The failure of the recent talks between the External Affairs Minister S.M. Krishna and his Pakistani counterpart Shah Mahmood Qureshi has been attributed in part to GK Pillai’s statement that the Inter Services Intelligence Directorate was involved in the 2008 Mumbai operation from the beginning to the end. Mr Pillai does tend to misspeak, and you can question the timing of his statement. But surely there is something bizarre about taking umbrage to his timing but not what he said. And what he said is indeed sensational. If an agency of the Pakistan government was involved in the Mumbai attack, why is India bothering to talk peace with that government?
The Indian government’s policy works on the belief that there is a tussle between the civilian and military wings of the Pakistan establishment, and that it is in India’s strategic interest to back the civilians so as to forever marginalise the self-appointed guardians of the Islamic Republic— the Pakistan Army.

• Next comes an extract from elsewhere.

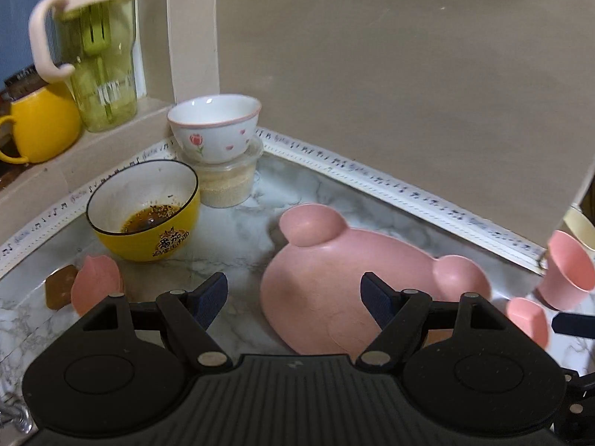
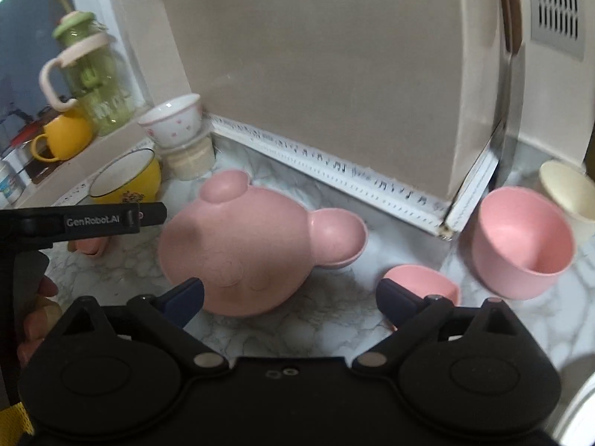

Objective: Organize plates and bowls
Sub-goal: 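Withdraw both grippers and move toward the pink bear-shaped plate, then close both grippers on the rim of the pink bear-shaped plate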

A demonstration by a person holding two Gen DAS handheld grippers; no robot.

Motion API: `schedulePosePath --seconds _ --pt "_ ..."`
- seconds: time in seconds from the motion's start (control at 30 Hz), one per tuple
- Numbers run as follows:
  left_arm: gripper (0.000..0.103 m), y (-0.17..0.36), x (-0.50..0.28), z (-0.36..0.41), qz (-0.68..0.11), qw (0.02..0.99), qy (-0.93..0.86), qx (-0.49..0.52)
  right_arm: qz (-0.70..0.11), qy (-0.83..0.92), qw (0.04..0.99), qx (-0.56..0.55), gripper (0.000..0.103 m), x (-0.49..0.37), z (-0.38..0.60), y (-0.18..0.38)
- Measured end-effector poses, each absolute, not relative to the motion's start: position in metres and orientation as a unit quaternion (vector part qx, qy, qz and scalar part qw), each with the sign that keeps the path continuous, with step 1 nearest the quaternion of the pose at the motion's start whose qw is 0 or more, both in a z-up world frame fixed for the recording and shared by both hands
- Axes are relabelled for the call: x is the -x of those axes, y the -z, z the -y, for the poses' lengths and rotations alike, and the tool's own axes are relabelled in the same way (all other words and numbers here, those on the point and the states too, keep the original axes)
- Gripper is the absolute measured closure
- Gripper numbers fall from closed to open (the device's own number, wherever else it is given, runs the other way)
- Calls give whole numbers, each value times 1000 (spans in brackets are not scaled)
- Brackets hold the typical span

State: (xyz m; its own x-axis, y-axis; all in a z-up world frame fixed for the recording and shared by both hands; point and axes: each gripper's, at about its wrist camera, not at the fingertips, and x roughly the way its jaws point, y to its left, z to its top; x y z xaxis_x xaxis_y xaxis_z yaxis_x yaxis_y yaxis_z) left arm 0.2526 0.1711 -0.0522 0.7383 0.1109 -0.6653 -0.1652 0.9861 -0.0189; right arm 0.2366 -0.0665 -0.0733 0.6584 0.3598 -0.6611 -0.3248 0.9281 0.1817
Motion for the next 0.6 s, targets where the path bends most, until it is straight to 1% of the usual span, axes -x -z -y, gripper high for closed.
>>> schedulePosePath --seconds 0.1,0.27,0.4,0.47,0.6 --pt "24 62 -269 -181 -370 925 -80 38 -385 -182 904 -35 10 -248 62 81" --pt "24 79 -292 -190 -391 916 -78 37 -409 -166 896 -52 23 -258 57 93" --pt "25 87 -304 -193 -402 911 -78 39 -422 -152 892 -62 30 -263 58 99" --pt "25 91 -309 -194 -408 909 -77 39 -430 -148 888 -69 37 -267 60 102" --pt "25 99 -315 -196 -424 902 -73 40 -442 -145 881 -82 42 -273 60 107"
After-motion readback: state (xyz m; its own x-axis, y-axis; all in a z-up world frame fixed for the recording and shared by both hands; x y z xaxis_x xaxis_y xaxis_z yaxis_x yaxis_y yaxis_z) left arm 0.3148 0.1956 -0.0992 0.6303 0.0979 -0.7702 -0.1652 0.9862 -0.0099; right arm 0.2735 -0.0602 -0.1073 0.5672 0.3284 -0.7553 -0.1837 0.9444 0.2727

All this is possibly true, but not on a practical timeline. Policy is usually made for a two to five year time horizon, with a perspective of, say, ten years. The civilians may triumph in Pakistan, but given present trends, they will do so at an indeterminate time in the future which has no practical benefit for India.

Power

The policy would make sense if there was an actual struggle. The person who had the political clout to challenge the Army—Benazir Bhutto is dead, assassinated, many say, by the instrumentality of the Pakistan Army itself. Asif Ali Zardari lacks the political authority or credibility to pose even a mild challenge to the military establishment. As for Nawaz Sharif, he, too, has taken on the Army, but was bested. He was a creation of the military establishment to start with and his quarrel was with Pervez Musharraf and there is nothing to show that he is keen to take on the military again.
At this juncture, the military controls what it wants to in Pakistan. What it doesn’t is not significant from the politico-military point of view, and so has been left for Zardari, Gilani and Co to look after. The dismal conclusion from this is that India’s efforts to “befriend” Pakistan are misguided and futile. This is not to say India and Pakistan cannot ever be friends, but that in the near term— for which policy is usually made— they are unlikely to be so.

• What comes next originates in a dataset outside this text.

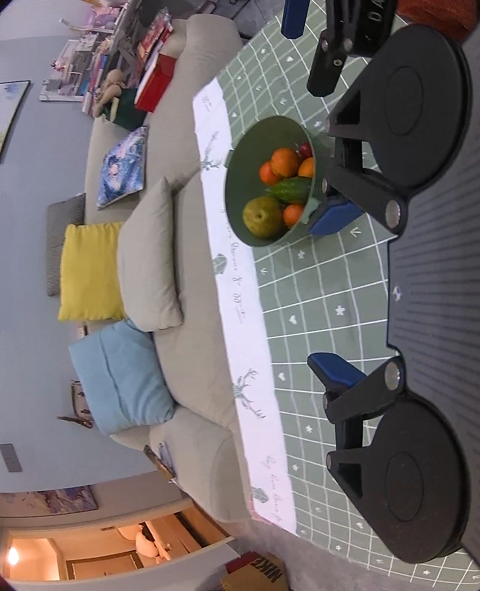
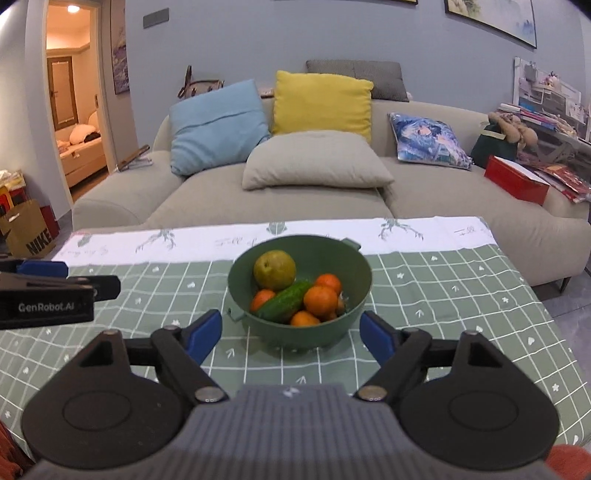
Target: Organize fruits
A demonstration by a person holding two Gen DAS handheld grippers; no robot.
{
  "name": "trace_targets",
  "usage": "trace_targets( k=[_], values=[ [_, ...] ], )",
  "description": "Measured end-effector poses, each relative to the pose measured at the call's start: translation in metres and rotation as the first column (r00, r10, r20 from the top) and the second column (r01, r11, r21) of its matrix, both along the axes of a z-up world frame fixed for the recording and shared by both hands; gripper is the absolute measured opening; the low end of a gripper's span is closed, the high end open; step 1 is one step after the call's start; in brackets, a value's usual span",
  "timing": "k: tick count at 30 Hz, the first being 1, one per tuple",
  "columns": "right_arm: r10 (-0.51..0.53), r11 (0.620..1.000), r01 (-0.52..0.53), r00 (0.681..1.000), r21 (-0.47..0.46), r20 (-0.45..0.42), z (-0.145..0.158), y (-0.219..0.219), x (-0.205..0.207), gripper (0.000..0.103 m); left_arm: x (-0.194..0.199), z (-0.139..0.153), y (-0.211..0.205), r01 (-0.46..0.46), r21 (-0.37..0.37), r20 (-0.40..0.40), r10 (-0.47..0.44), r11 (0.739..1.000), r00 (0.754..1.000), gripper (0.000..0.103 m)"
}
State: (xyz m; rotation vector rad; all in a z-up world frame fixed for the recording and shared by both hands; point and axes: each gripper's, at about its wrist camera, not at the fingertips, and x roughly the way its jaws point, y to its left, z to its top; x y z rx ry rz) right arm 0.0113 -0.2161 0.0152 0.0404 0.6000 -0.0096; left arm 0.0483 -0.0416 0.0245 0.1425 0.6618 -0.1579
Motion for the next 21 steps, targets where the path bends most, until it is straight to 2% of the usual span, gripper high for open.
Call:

There was a time, till just a year or so ago, when many in the Indian system thought that “flexible engagement” could be a viable option—engage Pakistan where possible and contain it when necessary. But Menon’s Tuesday speech seems to suggest that this is not working and, in fact, things are getting more difficult. In these circumstances, the only option open to India is to resort to a policy of containment.

Containment

This means emphasising that it is not friendship that we seek with Pakistan, but the ability to manage a difficult situation in a difficult region, with a nuclear-armed adversary. Instead of seeing the relations in a framework of give and take, we need to underscore that our ties will be based on reciprocity. In other words, treat Pakistan as an equal, notwithstanding the actual asymmetry of the size and economies of the two countries.
This is the kind of mental shift that the United States made with the erstwhile Soviet Union in the 1970s. One of the more urgent requirements of this should be the effort to try and freeze the nuclear arsenals to lock the nuclear relationship with Pakistan on the basis of parity. This undergirded the Lahore agreement of 1999 and its logic has become more manifest in the years since.

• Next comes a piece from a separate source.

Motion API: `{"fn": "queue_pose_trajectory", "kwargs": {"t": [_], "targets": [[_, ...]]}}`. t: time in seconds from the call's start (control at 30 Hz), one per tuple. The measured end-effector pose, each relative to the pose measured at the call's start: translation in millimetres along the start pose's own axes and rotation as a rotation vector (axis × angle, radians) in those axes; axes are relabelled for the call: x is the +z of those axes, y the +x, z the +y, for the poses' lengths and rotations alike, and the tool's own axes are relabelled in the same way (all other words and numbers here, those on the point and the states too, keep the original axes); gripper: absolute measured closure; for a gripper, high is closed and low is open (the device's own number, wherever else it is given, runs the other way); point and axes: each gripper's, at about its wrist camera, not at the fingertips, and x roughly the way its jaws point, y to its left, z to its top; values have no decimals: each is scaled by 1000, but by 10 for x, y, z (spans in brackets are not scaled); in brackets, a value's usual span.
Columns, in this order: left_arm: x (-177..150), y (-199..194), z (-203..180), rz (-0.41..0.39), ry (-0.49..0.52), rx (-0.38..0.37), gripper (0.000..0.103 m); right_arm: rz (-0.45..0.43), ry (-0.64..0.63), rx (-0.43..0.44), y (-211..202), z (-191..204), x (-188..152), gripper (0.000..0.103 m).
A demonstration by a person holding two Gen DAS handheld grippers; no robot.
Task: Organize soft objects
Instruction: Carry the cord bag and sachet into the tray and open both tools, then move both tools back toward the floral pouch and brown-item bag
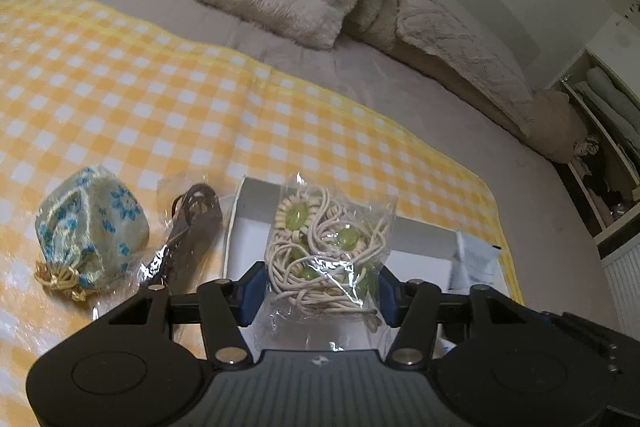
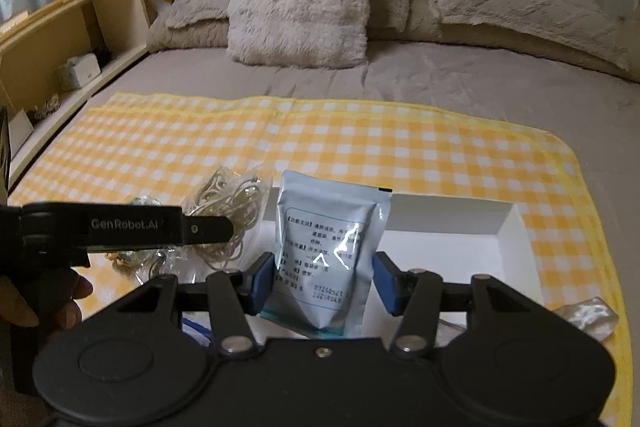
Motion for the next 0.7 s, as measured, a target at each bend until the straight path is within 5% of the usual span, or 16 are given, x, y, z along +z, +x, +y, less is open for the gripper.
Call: {"fn": "queue_pose_trajectory", "kwargs": {"t": [0.17,0.37,0.7], "targets": [[37,0,31,-3,6,-2,29,41,-18,3,172,37,-33,44],[27,-37,-6,11,76,24,28,89,-17,-17,265,49,-108,28],[-14,-225,-44,26,116,51,27,82,-26,-29,81,73,-139,27]]}}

Containment is not a military doctrine, but a politico-military one. Even while focusing on structures to keep peace with our neighbour, we must enhance our own deterrence capabilities and at the same time aggressively combat the ideology of Islamic fundamentalism, jihadism and militarism across the wider region.
Mao Zedong once said that one must despise one’s enemies strategically, but respect them tactically. The Indian tendency has been to do the opposite. We have tended to elevate in our minds the ideological mishmash that passes off as Pakistan’s raison d'être, but only fitfully dealt with Islamabad’s effective covert operations and diplomacy across the region, if not the world.